MortgageRetirementReverse

Financial Planners Continue to Dispute CFPB Report on Reverse Mortgages

Major upcoming changes to the reverse mortgage program may have dominated industry headlines over the past week, but financial planners have continued to respond to another Home Equity Conversion Mortgage story: a Consumer Financial Protection Bureau report that warns against using the products to delay Social Security payments.

Last week, American College of Financial Services professor Jamie Hopkins took to two online news sources — Forbes and The Hill — to rebut the CFPB, which posited that the costs associated with a reverse mortgage outweigh the benefits of using a HECM line of credit to delay Social Security payments.

The strategy, popularized in recent years as a novel financial-planning use of the HECM, remains valid, according to Hopkins and others who have weighed in on the issue.

“If anything, the strategy is probably vastly underused, not over,” Hopkins wrote in Forbes, questioning why the CFPB would spend a significant amount of time criticizing a strategy that remains relatively rare in the retirement world.

The main benefit of putting off Social Security as long as possible, Hopkins claims, comes from protecting against a longer-than-expected retirement — something that the CFPB didn’t consider by basing its analysis on the average lifespan of American retirees.
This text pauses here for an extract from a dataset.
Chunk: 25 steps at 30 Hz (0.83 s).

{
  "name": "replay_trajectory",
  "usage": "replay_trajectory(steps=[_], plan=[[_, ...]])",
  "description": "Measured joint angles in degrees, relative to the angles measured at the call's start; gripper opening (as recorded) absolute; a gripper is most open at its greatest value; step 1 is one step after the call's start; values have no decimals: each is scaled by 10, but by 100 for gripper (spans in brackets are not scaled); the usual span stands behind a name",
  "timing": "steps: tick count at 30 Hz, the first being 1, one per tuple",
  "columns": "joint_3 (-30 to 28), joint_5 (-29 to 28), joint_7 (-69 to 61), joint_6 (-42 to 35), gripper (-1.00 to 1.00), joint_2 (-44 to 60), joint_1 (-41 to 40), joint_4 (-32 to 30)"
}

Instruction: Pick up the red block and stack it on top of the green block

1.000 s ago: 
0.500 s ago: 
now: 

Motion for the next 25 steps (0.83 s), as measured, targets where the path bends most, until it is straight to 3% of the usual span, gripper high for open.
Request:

He also objected to the way the bureau calculated the costs of a reverse mortgage, arguing that its estimate was inflated.

Hopkins expressed similar opinions in a piece this week from Investment News, which also dove into the tax implications of using a HECM to delay Social Security. Curtis Cloke, a retirement planner in Iowa, told the publication that the CFPB didn’t think about the tax implications of taking or deferring Social Security benefits.

“Depending on the total household income, the reverse mortgage creates cash flow without tax, while the Social Security benefit could create tax,” Cloke told Investment News. “Taxes were completely ignored in this paper.”

Cloke emphasized that the strategy is more complicated than simply using the proceeds instead of Social Security payments, and recommended that borrowers establish a line of credit as soon as possible to cover a variety of potential eventualities — adding that other investment products, such as bonds or CDs, may not mature when retirees need them most. He also advised borrowers to pay back the reverse mortgage proceeds to take advantage of potential tax benefits.

“The ability to have access to a reverse mortgage line of credit while waiting for the maturity date to pay off the loan balance may actually enhance the total net worth, taxes, and optimization of the use of a reverse mortgage,” Cloke told the publication.